## Task requirements
In the listing below, find the line that contains "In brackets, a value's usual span" and the line that contains "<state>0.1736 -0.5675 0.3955". Quote both and every line between them, exactly, and nothing more.

BEGIN Data section

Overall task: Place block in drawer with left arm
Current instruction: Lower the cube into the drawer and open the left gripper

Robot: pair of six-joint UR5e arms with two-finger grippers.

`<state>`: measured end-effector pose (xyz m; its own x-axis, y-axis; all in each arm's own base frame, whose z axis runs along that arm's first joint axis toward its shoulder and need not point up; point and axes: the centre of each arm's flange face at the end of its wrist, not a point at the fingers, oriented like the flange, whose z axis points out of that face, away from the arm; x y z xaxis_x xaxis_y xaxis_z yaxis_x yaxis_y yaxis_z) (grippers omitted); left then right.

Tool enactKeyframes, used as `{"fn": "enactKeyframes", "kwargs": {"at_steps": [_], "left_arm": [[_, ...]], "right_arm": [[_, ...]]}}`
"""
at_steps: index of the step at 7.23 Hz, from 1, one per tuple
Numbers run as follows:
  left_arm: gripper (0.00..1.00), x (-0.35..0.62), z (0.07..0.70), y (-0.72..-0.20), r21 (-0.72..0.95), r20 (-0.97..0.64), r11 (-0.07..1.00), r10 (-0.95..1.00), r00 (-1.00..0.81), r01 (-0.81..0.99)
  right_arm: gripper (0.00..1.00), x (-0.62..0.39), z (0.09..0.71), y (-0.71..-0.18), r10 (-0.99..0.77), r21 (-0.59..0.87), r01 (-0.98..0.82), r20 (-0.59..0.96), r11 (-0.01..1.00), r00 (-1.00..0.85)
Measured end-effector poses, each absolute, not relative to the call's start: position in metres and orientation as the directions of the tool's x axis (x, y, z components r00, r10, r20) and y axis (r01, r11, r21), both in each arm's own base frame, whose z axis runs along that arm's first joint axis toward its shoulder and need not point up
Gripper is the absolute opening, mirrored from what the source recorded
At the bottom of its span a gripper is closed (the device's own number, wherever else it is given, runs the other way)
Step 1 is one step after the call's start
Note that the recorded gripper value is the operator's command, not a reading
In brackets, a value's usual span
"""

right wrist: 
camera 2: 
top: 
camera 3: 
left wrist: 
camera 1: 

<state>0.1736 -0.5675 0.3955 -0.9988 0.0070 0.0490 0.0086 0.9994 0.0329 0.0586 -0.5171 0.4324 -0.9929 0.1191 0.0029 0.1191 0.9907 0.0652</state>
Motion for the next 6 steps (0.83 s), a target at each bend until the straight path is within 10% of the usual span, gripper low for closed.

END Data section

## Output of the task
In brackets, a value's usual span
"""

right wrist: 
camera 2: 
top: 
camera 3: 
left wrist: 
camera 1: 

<state>0.1736 -0.5675 0.3955 -0.9988 0.0070 0.0490 0.0086 0.9994 0.0329 0.0586 -0.5171 0.4324 -0.9929 0.1191 0.0029 0.1191 0.9907 0.0652</state>

No more output is expected for this exercise.